DATA FOR THIS TASK -
[Start of Attachment]
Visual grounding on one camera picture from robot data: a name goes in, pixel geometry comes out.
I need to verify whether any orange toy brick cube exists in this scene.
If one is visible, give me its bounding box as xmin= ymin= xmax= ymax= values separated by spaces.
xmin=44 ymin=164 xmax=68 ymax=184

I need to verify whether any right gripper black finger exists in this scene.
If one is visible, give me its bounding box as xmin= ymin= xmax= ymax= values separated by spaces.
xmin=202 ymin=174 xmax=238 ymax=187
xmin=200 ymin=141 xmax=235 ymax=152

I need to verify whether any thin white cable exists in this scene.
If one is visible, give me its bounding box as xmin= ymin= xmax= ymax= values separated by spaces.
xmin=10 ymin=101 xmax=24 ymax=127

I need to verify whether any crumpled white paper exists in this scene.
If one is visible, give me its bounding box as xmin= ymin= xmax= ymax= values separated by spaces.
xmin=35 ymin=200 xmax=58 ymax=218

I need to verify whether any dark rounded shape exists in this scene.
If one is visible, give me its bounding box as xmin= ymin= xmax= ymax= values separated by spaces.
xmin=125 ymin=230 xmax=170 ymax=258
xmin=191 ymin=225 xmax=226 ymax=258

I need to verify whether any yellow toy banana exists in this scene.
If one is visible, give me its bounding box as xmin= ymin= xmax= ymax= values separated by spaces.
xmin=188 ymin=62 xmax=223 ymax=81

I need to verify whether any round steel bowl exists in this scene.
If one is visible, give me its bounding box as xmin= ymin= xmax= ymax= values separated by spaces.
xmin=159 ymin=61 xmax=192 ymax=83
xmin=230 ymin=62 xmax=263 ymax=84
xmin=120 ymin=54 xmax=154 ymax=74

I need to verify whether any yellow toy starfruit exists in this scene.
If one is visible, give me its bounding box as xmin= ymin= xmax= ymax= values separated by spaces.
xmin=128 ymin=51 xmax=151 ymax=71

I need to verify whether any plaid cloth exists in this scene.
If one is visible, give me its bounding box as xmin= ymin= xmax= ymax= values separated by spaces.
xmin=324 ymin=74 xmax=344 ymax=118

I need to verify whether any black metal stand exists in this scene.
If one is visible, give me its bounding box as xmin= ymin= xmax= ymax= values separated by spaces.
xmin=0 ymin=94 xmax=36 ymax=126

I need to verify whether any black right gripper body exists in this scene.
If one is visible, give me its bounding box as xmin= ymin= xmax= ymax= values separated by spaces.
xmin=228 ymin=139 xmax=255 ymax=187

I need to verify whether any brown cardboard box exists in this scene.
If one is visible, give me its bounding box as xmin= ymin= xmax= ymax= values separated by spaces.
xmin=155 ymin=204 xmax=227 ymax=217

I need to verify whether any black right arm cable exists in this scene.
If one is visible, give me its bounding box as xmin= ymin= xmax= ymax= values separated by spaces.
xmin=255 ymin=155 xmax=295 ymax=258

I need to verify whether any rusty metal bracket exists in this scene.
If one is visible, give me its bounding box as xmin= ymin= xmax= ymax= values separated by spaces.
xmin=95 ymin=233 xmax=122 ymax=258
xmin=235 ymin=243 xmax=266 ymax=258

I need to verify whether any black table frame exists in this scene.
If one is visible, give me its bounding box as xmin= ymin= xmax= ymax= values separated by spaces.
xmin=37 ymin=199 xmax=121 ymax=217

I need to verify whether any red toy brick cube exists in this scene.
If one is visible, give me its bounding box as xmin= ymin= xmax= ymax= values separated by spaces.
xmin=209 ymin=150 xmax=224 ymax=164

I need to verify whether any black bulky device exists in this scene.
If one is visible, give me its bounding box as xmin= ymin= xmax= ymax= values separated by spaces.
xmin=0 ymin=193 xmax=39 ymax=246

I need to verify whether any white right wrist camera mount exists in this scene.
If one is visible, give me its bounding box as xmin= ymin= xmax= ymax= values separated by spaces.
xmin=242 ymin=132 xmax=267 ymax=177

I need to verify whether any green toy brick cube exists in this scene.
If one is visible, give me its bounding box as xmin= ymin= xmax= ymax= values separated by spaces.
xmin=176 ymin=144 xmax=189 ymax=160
[End of Attachment]
EXERCISE OBJECTIVE - Each entry above should be repeated exactly, with no line left out.

EXERCISE OUTPUT -
Visual grounding on one camera picture from robot data: a name goes in, pixel geometry comes out.
I need to verify whether any orange toy brick cube exists in this scene.
If one is visible, give me its bounding box as xmin= ymin= xmax= ymax= values separated by spaces.
xmin=44 ymin=164 xmax=68 ymax=184

I need to verify whether any right gripper black finger exists in this scene.
If one is visible, give me its bounding box as xmin= ymin= xmax= ymax= values separated by spaces.
xmin=202 ymin=174 xmax=238 ymax=187
xmin=200 ymin=141 xmax=235 ymax=152

I need to verify whether any thin white cable exists in this scene.
If one is visible, give me its bounding box as xmin= ymin= xmax= ymax= values separated by spaces.
xmin=10 ymin=101 xmax=24 ymax=127

I need to verify whether any crumpled white paper exists in this scene.
If one is visible, give me its bounding box as xmin= ymin= xmax= ymax= values separated by spaces.
xmin=35 ymin=200 xmax=58 ymax=218

I need to verify whether any dark rounded shape exists in this scene.
If one is visible, give me its bounding box as xmin= ymin= xmax= ymax= values separated by spaces.
xmin=125 ymin=230 xmax=170 ymax=258
xmin=191 ymin=225 xmax=226 ymax=258

I need to verify whether any yellow toy banana exists in this scene.
If one is visible, give me its bounding box as xmin= ymin= xmax= ymax= values separated by spaces.
xmin=188 ymin=62 xmax=223 ymax=81

I need to verify whether any round steel bowl exists in this scene.
If one is visible, give me its bounding box as xmin= ymin= xmax= ymax= values separated by spaces.
xmin=159 ymin=61 xmax=192 ymax=83
xmin=230 ymin=62 xmax=263 ymax=84
xmin=120 ymin=54 xmax=154 ymax=74

I need to verify whether any yellow toy starfruit exists in this scene.
If one is visible, give me its bounding box as xmin= ymin= xmax= ymax= values separated by spaces.
xmin=128 ymin=51 xmax=151 ymax=71

I need to verify whether any plaid cloth exists in this scene.
If one is visible, give me its bounding box as xmin= ymin= xmax= ymax= values separated by spaces.
xmin=324 ymin=74 xmax=344 ymax=118

I need to verify whether any black metal stand exists in this scene.
If one is visible, give me its bounding box as xmin= ymin= xmax= ymax= values separated by spaces.
xmin=0 ymin=94 xmax=36 ymax=126

I need to verify whether any black right gripper body exists in this scene.
If one is visible, give me its bounding box as xmin= ymin= xmax= ymax= values separated by spaces.
xmin=228 ymin=139 xmax=255 ymax=187

I need to verify whether any brown cardboard box exists in this scene.
If one is visible, give me its bounding box as xmin= ymin= xmax= ymax= values separated by spaces.
xmin=155 ymin=204 xmax=227 ymax=217

I need to verify whether any black right arm cable exists in this scene.
If one is visible, give me its bounding box as xmin= ymin= xmax= ymax= values separated by spaces.
xmin=255 ymin=155 xmax=295 ymax=258

I need to verify whether any rusty metal bracket exists in this scene.
If one is visible, give me its bounding box as xmin= ymin= xmax= ymax= values separated by spaces.
xmin=95 ymin=233 xmax=122 ymax=258
xmin=235 ymin=243 xmax=266 ymax=258

I need to verify whether any black table frame exists in this scene.
If one is visible, give me its bounding box as xmin= ymin= xmax= ymax= values separated by spaces.
xmin=37 ymin=199 xmax=121 ymax=217

I need to verify whether any red toy brick cube exists in this scene.
If one is visible, give me its bounding box as xmin= ymin= xmax= ymax= values separated by spaces.
xmin=209 ymin=150 xmax=224 ymax=164

I need to verify whether any black bulky device exists in this scene.
If one is visible, give me its bounding box as xmin= ymin= xmax= ymax= values separated by spaces.
xmin=0 ymin=193 xmax=39 ymax=246

I need to verify whether any white right wrist camera mount exists in this scene.
If one is visible, give me its bounding box as xmin= ymin= xmax= ymax= values separated by spaces.
xmin=242 ymin=132 xmax=267 ymax=177

I need to verify whether any green toy brick cube exists in this scene.
If one is visible, give me its bounding box as xmin= ymin= xmax= ymax= values separated by spaces.
xmin=176 ymin=144 xmax=189 ymax=160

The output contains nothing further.